Library

In the Spirit of Orwell, I’ve deleted the content of the page that was here until August 21, 2021, and growing short on patience if not time will offer just a handful of observations on the ownership of a working personal library.

Library Space & Reading Time

My library contains about 3,000 volumes, and given my advancing age will not be reading back through it.  Nonetheless, I have my old Hardy Boys books still with me (top shelf on a wing near the ceiling at the entry to the apartment) and as soon as it’s out will have the latest posthumously published from John le Carré.  In the days before broadband, I may have laid claim to having read some 80 to 90 percent of the holdings (all readers have bought a few volumes set aside), but the percentage has gone down with income supporting enthusiasm in Japanese Tsundoku style.  For better or worse, I have filled 20 72-inch tall bookcases plus four eight-foot long boards that I call “wings” that have been wall mounted on studs beneath the ceiling headers).  Add to what’s visible nine boxes of cataloged “unreads” and a few book bags full of surprises.

Perhaps the experience, formula, or rule is universal: the closer to death ageing naturally brings us, the more there is at hand to look forward to.

In any case, should I ever get it into a house, I should like to have the whole collection in one room or continuously spanning one serious load bearing wall.  Here in the apartment they’re arrayed over the studs (and favoring the load-bearing wall), one to three bookcases at a time.

So far, so good.

While I use a Kindle and continue purchasing volumes for it, I quite a few years ago reverted to collecting hardcovers, and they are every one of them a prize.

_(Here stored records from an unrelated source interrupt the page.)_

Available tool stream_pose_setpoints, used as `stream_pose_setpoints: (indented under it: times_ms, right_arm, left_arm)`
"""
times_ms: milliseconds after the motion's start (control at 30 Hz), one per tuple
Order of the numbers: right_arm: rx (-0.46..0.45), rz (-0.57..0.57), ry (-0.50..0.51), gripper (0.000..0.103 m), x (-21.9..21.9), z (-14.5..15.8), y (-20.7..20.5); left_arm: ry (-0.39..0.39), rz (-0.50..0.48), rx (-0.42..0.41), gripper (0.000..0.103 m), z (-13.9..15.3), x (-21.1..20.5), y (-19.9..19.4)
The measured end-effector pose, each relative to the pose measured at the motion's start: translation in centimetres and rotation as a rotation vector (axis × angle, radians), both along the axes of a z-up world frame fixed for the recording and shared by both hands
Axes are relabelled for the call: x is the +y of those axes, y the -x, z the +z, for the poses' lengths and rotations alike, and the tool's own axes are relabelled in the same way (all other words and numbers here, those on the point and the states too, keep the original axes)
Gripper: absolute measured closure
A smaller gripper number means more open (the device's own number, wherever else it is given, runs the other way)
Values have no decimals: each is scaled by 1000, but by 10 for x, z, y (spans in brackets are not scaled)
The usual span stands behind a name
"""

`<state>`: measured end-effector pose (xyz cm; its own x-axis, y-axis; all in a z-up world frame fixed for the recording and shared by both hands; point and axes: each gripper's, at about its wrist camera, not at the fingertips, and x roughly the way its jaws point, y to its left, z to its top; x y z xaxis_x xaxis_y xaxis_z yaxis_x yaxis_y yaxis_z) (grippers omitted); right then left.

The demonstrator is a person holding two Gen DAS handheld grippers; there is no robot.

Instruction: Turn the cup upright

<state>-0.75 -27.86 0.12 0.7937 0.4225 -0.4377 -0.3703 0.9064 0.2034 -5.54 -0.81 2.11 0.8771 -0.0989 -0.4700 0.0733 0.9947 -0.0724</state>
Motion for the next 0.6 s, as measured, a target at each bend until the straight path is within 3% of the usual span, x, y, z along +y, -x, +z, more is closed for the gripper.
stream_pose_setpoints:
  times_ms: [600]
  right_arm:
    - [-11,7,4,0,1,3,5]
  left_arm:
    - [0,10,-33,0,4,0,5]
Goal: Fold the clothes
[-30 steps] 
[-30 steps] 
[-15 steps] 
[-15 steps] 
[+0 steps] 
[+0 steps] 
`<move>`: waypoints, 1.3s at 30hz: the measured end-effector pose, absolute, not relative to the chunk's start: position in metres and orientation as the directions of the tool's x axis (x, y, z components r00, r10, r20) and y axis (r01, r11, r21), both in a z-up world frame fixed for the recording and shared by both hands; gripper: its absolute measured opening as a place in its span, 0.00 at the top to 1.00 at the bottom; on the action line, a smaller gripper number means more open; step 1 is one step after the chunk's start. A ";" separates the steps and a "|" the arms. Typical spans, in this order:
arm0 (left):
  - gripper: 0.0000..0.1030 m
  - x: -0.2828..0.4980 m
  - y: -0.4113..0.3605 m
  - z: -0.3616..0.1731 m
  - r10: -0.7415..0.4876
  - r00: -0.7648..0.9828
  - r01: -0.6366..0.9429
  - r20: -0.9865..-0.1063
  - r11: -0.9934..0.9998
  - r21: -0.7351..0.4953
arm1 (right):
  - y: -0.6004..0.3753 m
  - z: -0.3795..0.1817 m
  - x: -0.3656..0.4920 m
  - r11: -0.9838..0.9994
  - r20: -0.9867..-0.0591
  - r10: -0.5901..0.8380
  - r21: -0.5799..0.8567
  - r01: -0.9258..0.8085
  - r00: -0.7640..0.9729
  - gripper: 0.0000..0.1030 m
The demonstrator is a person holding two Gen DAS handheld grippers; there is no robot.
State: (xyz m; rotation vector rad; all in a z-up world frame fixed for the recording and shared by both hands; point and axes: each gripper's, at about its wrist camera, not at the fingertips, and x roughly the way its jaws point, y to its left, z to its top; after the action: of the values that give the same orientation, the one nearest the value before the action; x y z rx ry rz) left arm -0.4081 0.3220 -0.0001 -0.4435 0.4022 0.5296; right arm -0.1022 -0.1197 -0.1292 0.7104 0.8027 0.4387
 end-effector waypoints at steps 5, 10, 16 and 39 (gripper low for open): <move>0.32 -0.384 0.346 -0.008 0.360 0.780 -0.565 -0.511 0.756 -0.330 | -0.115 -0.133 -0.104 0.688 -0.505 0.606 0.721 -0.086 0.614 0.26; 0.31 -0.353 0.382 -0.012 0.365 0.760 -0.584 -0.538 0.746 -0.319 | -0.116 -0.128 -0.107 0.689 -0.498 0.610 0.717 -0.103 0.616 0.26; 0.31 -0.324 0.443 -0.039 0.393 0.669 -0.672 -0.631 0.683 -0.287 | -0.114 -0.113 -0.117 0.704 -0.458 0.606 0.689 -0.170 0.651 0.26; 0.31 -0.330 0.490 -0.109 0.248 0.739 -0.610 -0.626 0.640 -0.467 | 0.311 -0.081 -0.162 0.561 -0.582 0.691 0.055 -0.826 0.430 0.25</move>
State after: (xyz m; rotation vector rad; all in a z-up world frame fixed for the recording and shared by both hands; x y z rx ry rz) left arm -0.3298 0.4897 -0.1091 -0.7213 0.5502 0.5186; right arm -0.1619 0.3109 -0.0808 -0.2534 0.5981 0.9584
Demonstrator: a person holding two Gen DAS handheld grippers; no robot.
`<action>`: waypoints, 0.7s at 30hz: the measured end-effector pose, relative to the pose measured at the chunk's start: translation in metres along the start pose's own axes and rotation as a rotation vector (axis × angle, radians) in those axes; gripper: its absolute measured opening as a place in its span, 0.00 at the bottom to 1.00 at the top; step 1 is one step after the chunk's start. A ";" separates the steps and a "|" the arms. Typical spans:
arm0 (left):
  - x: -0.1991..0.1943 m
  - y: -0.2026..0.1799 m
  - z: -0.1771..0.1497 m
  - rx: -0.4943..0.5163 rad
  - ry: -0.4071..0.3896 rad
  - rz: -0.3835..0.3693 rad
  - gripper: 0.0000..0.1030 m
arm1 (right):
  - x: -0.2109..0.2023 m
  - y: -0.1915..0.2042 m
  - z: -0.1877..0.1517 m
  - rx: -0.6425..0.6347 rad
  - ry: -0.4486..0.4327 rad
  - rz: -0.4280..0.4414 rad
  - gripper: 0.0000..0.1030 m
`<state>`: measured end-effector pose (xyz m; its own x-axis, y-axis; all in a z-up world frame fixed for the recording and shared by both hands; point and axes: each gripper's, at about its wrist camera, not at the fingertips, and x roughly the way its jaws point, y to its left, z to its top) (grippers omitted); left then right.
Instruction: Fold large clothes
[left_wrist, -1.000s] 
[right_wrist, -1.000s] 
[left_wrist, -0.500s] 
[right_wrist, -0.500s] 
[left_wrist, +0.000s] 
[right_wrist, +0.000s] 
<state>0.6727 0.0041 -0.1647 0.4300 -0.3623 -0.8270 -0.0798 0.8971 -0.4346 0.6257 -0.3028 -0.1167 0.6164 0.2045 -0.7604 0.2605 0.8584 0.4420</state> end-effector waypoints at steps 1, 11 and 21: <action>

Alas, I’ve learned also that given the choice between blogging (and reading to do it) and that of filling out 3×5 cards in Chicago fashion, I’ve little affection for being my own librarian in the circumstances as given.

About Language

The page is just one-half page of basic bibliography.

The Russian Section

The library contains more volumes than listed in the linked section noted and covers the formation of Russia through the end of the Cold War.  I’ve noticed however that much related to Moscow’s political bents and habits floats around the apartment with Orwell in one place and works by Agnia Grigas (energy guru), Masha Gessen (Putin critic) and so many others with other but Moscow-related themes given shelf space elsewhere.

The Idea of the “Oppenheim Library”

Were the collection valued publicly or in some corporate manner and removed to its own space, it would then be cataloged and probably found useful by fiction writers and political science wonks alike, but given Amazon, the low price of used books (more or less although there are many “collectible” and “very good” volumes here), and the character of the best college and university collections . . . well, the whole for now remains a writer’s private (and very good) library.